两人拐进小区,正看到前面李希本的残影,他又拐进了两楼之间。宋益也忙跟上,并吐槽这小区楼建的还真不规整。
等他们再转过去李希本又没影了,这片小区少说有30年历史,楼是很老旧的五层砖楼,每排三个楼栋,李希本不知进了哪一栋。

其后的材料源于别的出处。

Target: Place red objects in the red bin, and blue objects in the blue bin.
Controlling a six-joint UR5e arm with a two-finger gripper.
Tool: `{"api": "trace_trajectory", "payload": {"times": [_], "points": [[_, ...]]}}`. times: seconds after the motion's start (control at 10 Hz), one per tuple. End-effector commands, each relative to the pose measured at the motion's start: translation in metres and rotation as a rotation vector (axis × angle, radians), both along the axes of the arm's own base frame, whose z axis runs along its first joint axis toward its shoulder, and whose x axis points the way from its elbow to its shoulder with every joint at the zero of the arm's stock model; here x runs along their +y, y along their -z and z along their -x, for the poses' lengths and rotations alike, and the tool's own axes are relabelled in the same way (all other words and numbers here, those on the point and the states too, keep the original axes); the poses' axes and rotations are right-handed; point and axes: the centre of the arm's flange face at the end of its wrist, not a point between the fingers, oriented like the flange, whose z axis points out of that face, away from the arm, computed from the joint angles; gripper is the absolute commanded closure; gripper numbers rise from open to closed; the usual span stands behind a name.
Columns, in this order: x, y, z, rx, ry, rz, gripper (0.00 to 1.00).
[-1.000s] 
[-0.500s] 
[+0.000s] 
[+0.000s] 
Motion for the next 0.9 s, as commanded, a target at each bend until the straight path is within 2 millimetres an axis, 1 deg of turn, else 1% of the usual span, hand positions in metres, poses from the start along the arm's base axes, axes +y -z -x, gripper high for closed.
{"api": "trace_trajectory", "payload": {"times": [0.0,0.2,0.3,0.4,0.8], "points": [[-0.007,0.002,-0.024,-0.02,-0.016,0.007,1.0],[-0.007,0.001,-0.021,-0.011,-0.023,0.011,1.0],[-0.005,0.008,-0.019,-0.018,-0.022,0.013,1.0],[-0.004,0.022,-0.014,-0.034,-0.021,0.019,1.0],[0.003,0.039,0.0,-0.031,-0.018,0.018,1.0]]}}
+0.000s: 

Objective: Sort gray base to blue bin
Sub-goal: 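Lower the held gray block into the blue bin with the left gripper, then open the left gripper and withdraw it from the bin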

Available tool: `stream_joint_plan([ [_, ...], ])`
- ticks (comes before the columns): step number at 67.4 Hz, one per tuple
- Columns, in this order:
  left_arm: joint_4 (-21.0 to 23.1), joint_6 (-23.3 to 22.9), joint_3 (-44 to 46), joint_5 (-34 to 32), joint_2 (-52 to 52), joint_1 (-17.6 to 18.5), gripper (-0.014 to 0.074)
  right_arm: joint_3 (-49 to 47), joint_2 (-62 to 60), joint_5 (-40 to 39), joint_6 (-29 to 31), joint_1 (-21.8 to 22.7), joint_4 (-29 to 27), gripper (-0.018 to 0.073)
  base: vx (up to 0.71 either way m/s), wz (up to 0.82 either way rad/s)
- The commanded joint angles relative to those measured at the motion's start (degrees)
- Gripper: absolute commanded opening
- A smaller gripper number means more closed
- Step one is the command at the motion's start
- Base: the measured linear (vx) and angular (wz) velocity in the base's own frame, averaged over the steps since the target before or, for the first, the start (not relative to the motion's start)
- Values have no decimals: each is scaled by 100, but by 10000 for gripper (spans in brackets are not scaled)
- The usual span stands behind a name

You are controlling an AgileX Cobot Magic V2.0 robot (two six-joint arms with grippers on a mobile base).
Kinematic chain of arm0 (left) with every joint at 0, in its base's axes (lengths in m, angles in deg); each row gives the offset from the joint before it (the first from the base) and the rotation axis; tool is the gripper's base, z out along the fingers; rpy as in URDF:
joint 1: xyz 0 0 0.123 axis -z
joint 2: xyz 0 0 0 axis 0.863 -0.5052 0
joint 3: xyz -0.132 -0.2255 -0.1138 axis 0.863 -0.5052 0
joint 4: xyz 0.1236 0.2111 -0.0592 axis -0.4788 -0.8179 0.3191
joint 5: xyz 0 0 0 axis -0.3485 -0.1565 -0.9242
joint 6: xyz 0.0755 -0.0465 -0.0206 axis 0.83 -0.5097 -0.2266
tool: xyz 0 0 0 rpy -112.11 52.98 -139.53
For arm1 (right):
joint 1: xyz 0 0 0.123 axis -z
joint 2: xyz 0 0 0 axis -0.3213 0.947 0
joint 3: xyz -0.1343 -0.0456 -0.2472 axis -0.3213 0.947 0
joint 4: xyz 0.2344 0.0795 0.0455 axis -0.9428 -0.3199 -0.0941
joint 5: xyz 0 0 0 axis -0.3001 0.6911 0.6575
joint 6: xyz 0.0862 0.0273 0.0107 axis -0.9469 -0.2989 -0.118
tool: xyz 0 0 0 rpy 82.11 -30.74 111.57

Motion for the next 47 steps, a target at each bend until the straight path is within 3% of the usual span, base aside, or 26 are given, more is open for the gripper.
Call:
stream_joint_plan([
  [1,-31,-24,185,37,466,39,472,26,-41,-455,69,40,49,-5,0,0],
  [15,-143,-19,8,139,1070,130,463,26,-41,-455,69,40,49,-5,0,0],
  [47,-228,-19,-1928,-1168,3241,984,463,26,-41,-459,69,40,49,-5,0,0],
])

“你不是对这很熟吗,你说他去了哪。”宋益也问旁边的白岫,赌着气。
“我说他进了这里。”白岫指着第一个楼栋口。
她侧目,“所以现在是赌运气吗?”
“我还知道他现在到了三楼,”白岫一指三楼楼道窗户,“因为我看到他从那过去了。”
宋益也深吸口气,不去看他,进了那个楼栋,白岫笑着跟上。
她没往上走,老楼的回音很大,还没到二楼她就听到了李希本的声音。
她猜到他肯定会想办法去找钱镇,但没想到他的办法竟然是挨家挨户问。她听到李希门顺着楼层敲开各家大门,问钱镇在不在。那语调,听上去还怪客气的,像个上门推销的业务员。
宋益也差点吐血,她可是对李希本寄予厚望,根本没想过他会像自己说的那样抽离这件事,他跟钱镇的关系绝对比他自己形容的要深。可现在看来,也没深到哪去呢。
她退回到楼外,帽子也收进了包里。
“不跟了?”白岫问她。
“已经跟到地方了。”
不一会,李希本从那楼栋口出来,看到她也是一愣。一愣过后,他头一撇,全当没瞧见人,两条腿换了个方向接着走。
宋益也也不急,只问他,“你确定赵夺身上发生的事,是靠你在五金店买的一把小刀能解决的?”
“我不管赵夺,他自找的。”
“不为赵夺你这么恶狠狠满世界找钱镇干什么?你跟他还有别的私人恩怨,所以知道这事里有他时,怕让我抢了先,你就不能亲手对付他了。”
宋益也从他的表情上读出来自己所猜完全正确。当他提起钱镇时那种鄙视的意味太过明显,当提到没人瞧出他的纹身是假时,他是得意的。一个在黑道有头有脸的人身上带个赝品还沾沾自喜,也是少见。
他是在用这种方式践踏钱镇。
“我不问你跟他发生过什么,也不管你对他要杀要剐。我就见他一面,问两句话就走。”她说。
不知为什么,李希本想到了那天在酒吧后巷,她瘸着一条腿一蹦一蹦地到了赵夺旁边,说她就是看看。
他瞧了她一眼,又扫到她旁边的白岫。始终静静地站在那一言不发的白岫,有张干净的脸和高挑结实的身体。
“就你吧,”他用下巴指了指白岫,“你去敲门。”
“好。”白岫愉快地答应,倒是宋益也脸色一变,问李希本为什么,为什么还要带着这个拖油瓶。
他说,“因为妳跟我长得都不像好人。”
她不像好人?她就差把“伸张正义”四个字刻脸上了!
他们又敲了五层楼,仍是一无所获,如果不算上三个女孩找白岫要微信的话。